# WHAT YOU HAVE TO DO
Once the records have been read, set every one down as it stands.

SOURCE RECORDS section start

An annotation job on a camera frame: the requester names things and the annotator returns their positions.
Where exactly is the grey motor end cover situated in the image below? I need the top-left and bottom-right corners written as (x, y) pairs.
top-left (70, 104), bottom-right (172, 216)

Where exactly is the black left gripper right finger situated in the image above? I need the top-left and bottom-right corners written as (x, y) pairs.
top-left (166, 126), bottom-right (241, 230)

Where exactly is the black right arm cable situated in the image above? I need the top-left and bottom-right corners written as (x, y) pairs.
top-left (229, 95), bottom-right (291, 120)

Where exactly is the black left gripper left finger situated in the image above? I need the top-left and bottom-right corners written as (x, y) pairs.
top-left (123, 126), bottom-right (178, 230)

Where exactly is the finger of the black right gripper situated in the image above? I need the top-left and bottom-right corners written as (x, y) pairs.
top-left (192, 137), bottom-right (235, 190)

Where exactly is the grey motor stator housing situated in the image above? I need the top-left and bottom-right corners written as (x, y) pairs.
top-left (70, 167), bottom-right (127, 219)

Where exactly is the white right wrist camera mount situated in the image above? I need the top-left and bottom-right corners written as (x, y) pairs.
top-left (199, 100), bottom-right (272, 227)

SOURCE RECORDS section end

# EXERCISE RESPONSE
An annotation job on a camera frame: the requester names things and the annotator returns their positions.
Where exactly is the grey motor end cover situated in the image below? I need the top-left and bottom-right corners written as (x, y) pairs.
top-left (70, 104), bottom-right (172, 216)

Where exactly is the black left gripper right finger situated in the image above? I need the top-left and bottom-right corners written as (x, y) pairs.
top-left (166, 126), bottom-right (241, 230)

Where exactly is the black right arm cable situated in the image above? I need the top-left and bottom-right corners written as (x, y) pairs.
top-left (229, 95), bottom-right (291, 120)

Where exactly is the black left gripper left finger situated in the image above? I need the top-left and bottom-right corners written as (x, y) pairs.
top-left (123, 126), bottom-right (178, 230)

Where exactly is the finger of the black right gripper situated in the image above? I need the top-left and bottom-right corners written as (x, y) pairs.
top-left (192, 137), bottom-right (235, 190)

Where exactly is the grey motor stator housing situated in the image above? I need the top-left and bottom-right corners written as (x, y) pairs.
top-left (70, 167), bottom-right (127, 219)

Where exactly is the white right wrist camera mount situated in the image above? I need the top-left and bottom-right corners written as (x, y) pairs.
top-left (199, 100), bottom-right (272, 227)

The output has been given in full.